Task directions:
Drop all pictures and repeat exactly the lines from the line holding "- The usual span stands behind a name" through the end of the records.

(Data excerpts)
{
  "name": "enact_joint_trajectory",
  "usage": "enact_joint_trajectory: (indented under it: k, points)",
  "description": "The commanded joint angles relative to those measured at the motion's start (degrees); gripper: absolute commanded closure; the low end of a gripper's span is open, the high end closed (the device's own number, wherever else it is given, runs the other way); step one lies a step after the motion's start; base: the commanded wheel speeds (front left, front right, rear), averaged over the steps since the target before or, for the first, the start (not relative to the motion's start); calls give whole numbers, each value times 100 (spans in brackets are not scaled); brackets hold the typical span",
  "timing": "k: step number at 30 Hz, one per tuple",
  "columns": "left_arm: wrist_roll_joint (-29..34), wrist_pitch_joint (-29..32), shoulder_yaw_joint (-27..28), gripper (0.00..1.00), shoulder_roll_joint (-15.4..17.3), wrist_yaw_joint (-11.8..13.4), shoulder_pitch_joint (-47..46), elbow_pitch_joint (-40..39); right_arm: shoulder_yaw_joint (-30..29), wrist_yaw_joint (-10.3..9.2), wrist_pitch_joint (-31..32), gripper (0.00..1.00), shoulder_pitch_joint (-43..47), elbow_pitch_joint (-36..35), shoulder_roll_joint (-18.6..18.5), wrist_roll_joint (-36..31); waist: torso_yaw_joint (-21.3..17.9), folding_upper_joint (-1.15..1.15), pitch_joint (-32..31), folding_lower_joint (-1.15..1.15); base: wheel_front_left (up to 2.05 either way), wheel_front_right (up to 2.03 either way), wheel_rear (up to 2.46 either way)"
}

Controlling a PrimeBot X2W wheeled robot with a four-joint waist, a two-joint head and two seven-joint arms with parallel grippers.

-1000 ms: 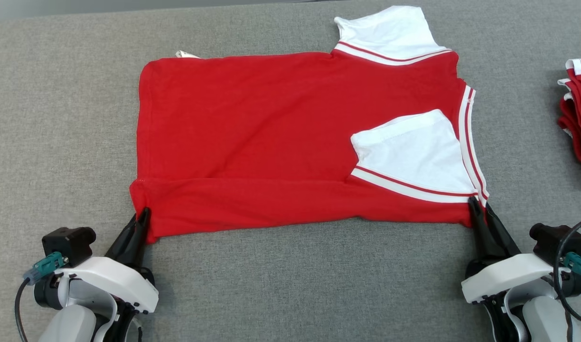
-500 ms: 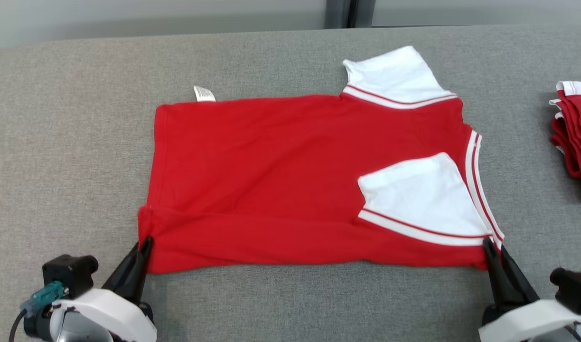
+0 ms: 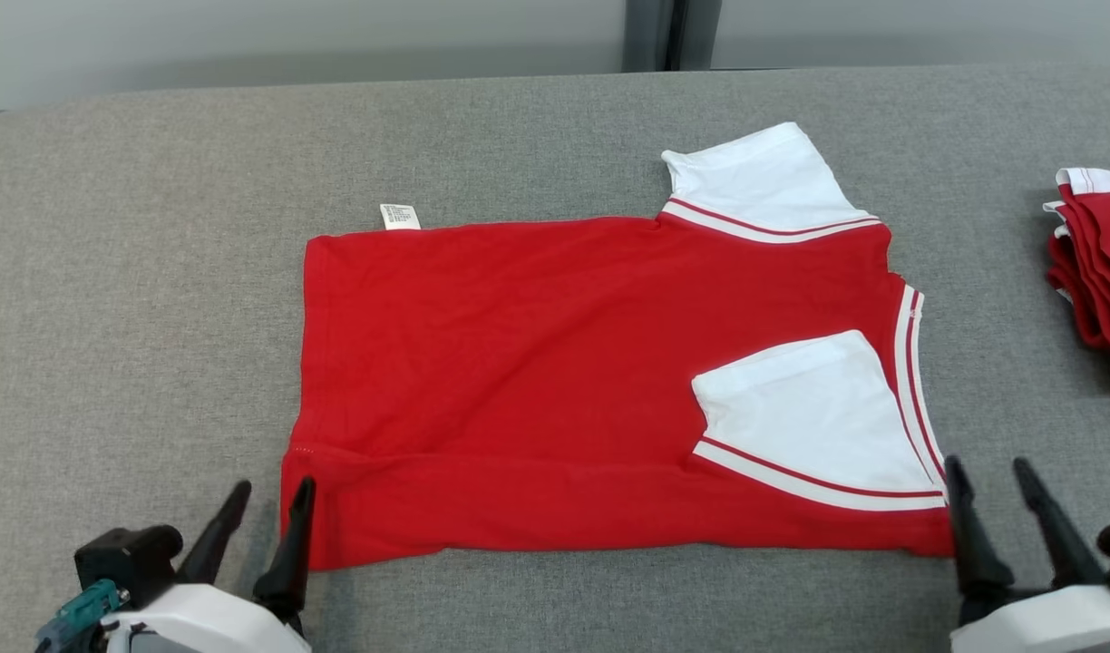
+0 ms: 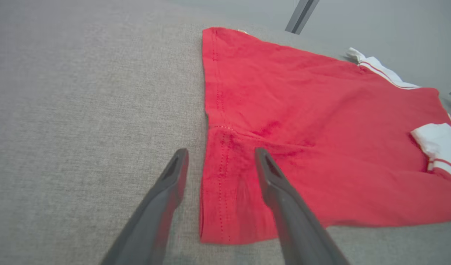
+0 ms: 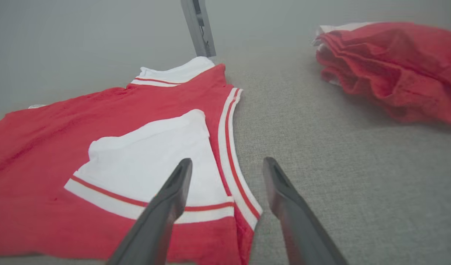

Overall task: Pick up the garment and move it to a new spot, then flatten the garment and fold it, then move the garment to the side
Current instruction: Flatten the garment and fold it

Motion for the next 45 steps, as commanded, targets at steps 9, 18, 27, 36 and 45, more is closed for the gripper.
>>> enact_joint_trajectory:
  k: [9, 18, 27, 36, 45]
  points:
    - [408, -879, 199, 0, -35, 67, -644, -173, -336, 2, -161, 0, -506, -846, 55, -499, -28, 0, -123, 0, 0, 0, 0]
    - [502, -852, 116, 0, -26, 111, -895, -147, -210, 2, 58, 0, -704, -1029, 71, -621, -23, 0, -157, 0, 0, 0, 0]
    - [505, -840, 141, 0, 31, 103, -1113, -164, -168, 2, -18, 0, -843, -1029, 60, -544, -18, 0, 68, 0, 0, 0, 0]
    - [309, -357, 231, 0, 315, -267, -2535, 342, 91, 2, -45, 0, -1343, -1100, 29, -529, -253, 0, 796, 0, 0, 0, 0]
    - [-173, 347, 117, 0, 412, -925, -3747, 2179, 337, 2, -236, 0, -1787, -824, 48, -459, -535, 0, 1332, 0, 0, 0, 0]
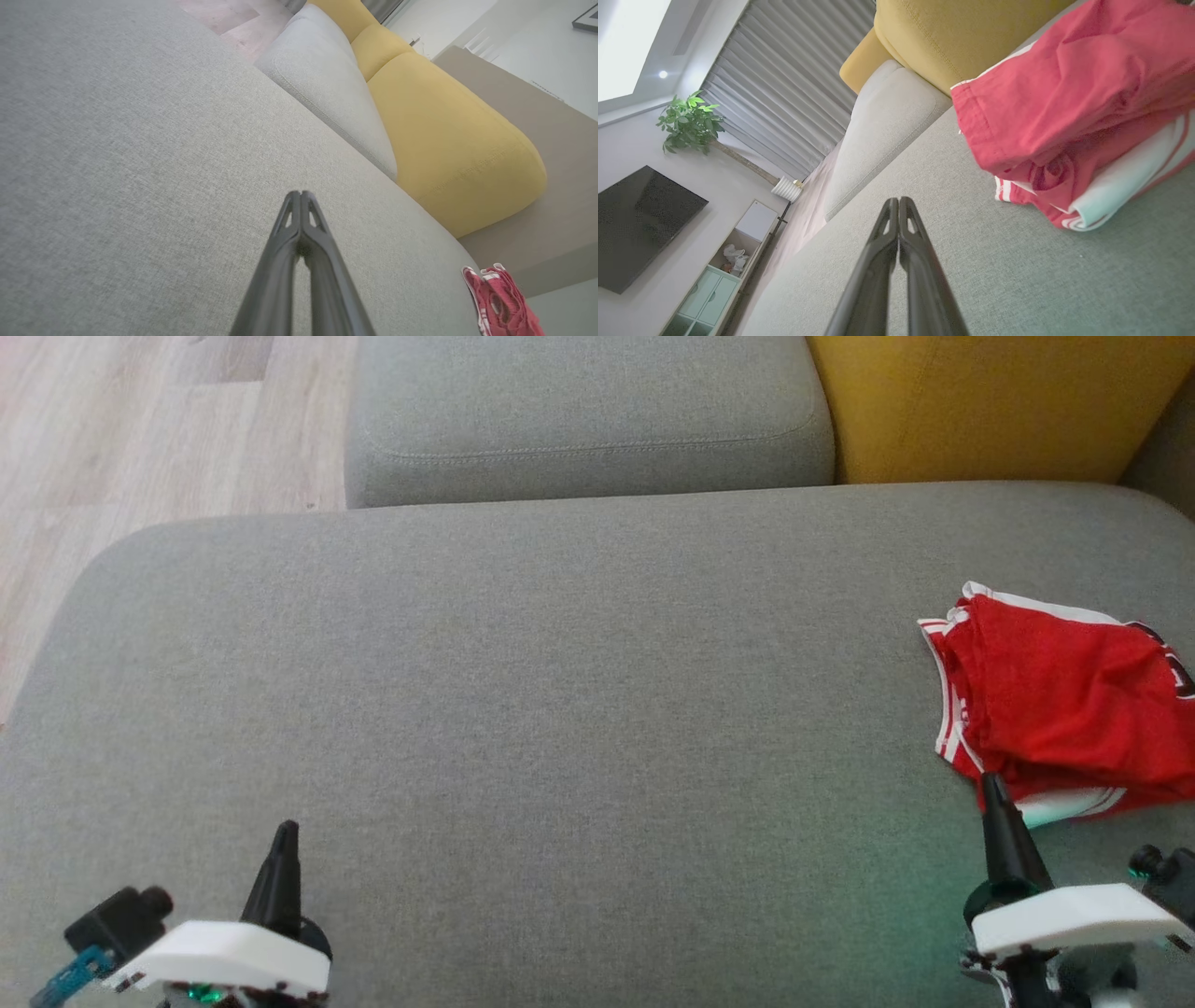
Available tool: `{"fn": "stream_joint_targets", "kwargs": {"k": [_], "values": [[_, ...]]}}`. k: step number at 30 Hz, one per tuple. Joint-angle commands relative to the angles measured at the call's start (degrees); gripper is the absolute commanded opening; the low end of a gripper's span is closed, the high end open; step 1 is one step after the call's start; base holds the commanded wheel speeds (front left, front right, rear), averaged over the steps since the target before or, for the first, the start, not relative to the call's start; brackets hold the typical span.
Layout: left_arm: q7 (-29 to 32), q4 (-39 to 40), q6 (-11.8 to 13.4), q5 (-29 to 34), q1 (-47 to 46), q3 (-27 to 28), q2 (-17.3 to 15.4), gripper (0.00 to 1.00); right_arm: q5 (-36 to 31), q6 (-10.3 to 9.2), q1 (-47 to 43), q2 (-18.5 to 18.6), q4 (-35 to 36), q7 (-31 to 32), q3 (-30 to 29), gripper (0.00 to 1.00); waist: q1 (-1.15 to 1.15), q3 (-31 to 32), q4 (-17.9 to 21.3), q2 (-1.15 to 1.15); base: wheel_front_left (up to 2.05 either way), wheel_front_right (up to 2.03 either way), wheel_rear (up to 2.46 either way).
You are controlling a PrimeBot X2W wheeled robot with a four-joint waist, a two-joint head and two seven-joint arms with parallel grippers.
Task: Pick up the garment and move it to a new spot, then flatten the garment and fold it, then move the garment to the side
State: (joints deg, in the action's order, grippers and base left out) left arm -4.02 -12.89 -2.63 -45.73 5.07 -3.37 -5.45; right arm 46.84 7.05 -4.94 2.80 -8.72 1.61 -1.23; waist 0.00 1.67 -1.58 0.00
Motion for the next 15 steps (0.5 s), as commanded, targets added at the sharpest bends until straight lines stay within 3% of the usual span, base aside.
{"fn": "stream_joint_targets", "kwargs": {"k": [1, 15], "values": [[0.4, 1.7, -0.6, -1.3, -3.7, 1.4, -0.4, 0.00, 1.5, 0.22, 3.2, 1.2, 1.5, 0.2, 0.1, 0.00, 0.00, 0.0, 0.0, 0.00, 0.00, 0.00, 0.00], [2.5, 1.1, -1.5, -10.6, -5.3, 3.2, 0.2, 0.00, 10.9, 0.26, 4.8, 1.4, 0.1, 0.8, -0.5, 0.00, 0.00, -0.4, 0.3, 0.00, 0.00, 0.00, 0.00]]}}
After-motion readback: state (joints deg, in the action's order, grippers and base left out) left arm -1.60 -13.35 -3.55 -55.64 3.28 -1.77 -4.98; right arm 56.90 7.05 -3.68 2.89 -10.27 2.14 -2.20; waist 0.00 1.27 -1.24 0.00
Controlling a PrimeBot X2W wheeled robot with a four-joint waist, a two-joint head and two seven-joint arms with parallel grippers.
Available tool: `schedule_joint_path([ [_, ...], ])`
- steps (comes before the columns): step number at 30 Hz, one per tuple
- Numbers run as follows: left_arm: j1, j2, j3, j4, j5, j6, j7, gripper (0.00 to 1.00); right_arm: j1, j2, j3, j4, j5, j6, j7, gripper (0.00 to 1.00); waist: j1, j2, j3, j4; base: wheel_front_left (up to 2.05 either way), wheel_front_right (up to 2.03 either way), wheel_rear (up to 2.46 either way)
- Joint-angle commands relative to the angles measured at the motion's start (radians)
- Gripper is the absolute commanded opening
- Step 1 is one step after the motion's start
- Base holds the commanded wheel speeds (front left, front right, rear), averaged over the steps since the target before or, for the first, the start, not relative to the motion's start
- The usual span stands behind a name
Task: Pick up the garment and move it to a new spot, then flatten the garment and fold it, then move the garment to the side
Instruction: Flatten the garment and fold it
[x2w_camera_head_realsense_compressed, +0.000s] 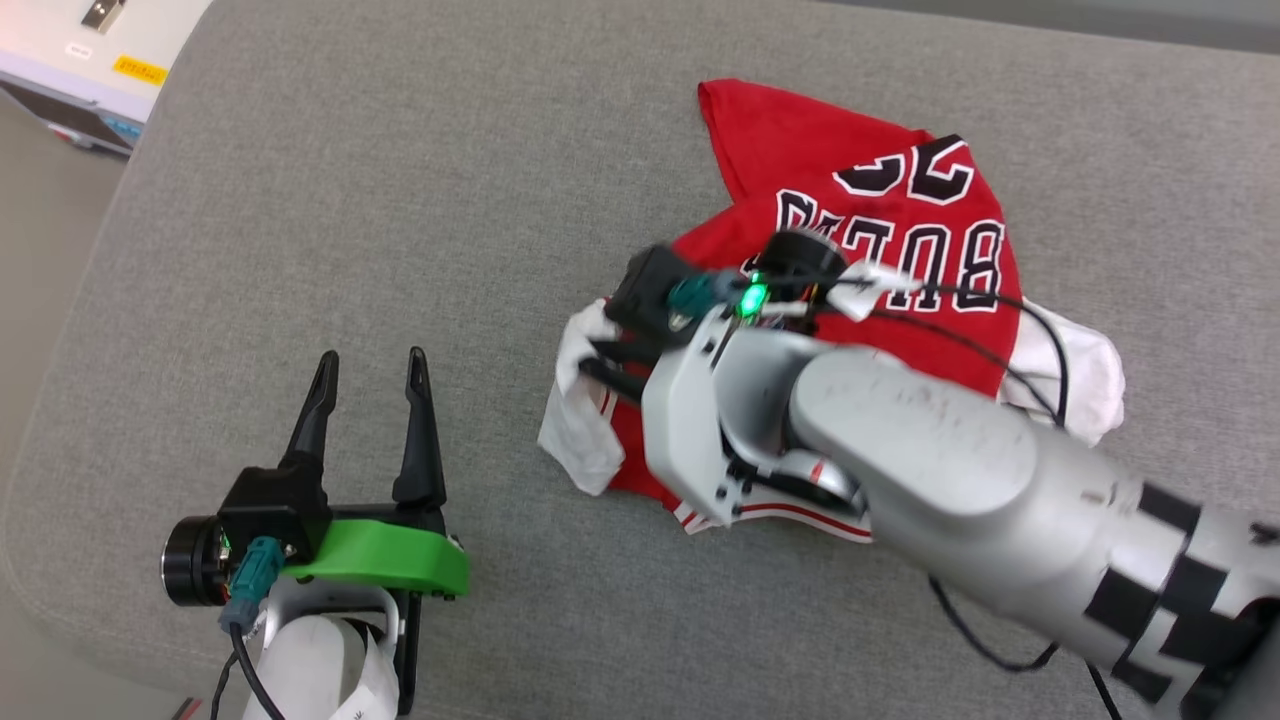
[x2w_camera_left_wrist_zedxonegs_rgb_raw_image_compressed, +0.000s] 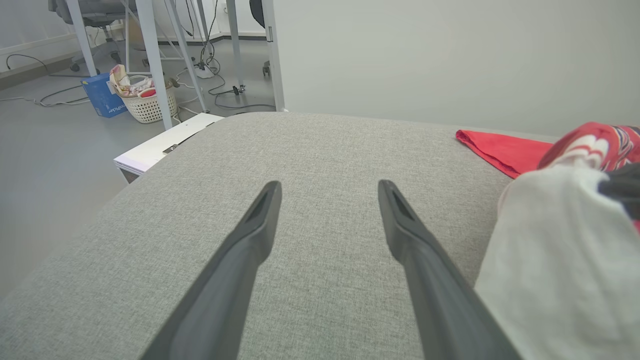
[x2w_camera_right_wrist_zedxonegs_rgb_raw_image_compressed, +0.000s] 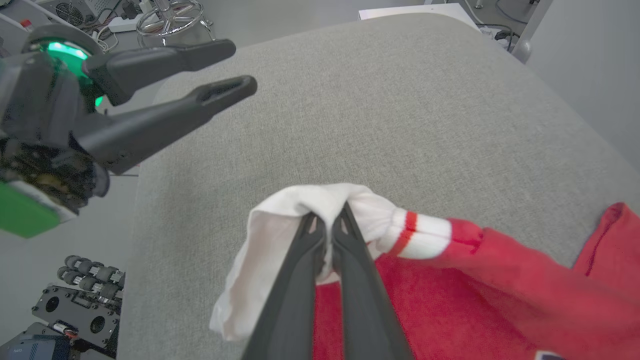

Answer box:
- The usual span stands behind a name
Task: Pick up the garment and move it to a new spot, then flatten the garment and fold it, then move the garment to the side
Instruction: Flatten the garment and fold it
[x2w_camera_head_realsense_compressed, +0.000s] 
[x2w_camera_left_wrist_zedxonegs_rgb_raw_image_compressed, +0.000s] 
[x2w_camera_right_wrist_zedxonegs_rgb_raw_image_compressed, +0.000s] 

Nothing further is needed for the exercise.